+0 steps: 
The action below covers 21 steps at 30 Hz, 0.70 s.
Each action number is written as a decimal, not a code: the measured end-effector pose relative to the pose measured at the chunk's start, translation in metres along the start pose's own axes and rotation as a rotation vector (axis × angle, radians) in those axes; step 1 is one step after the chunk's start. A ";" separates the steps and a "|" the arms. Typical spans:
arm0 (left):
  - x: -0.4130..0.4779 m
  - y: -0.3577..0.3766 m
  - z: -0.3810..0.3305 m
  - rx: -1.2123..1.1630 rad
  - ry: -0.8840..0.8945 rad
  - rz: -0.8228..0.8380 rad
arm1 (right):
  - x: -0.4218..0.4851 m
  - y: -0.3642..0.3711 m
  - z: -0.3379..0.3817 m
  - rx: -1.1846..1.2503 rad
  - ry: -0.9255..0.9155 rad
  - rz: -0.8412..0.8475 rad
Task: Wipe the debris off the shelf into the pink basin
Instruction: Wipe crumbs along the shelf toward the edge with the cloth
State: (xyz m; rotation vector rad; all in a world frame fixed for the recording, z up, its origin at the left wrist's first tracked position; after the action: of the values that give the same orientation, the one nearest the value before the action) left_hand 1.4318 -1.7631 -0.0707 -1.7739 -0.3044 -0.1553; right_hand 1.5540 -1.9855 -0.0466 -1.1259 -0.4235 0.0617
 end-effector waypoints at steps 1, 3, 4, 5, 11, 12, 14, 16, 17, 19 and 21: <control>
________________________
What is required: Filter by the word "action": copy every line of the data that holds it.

Exercise output:
The action below covers 21 steps at 30 Hz, 0.70 s.
Each action number is written as a decimal, not a code: the measured end-effector pose relative to the pose measured at the chunk's start, translation in metres along the start pose's own axes and rotation as a rotation vector (axis × angle, radians) in those axes; step 1 is one step after the chunk's start. A ";" separates the steps and a "|" the arms. Typical spans:
State: (xyz m; rotation vector rad; all in a world frame fixed for the recording, z up, its origin at the left wrist's first tracked position; after the action: of the values that give the same orientation, the one nearest the value before the action) left_hand 1.4318 -1.7631 -0.0707 -1.7739 -0.3044 -0.1553; right_hand 1.5540 -1.9855 -0.0466 -1.1259 -0.4235 0.0617

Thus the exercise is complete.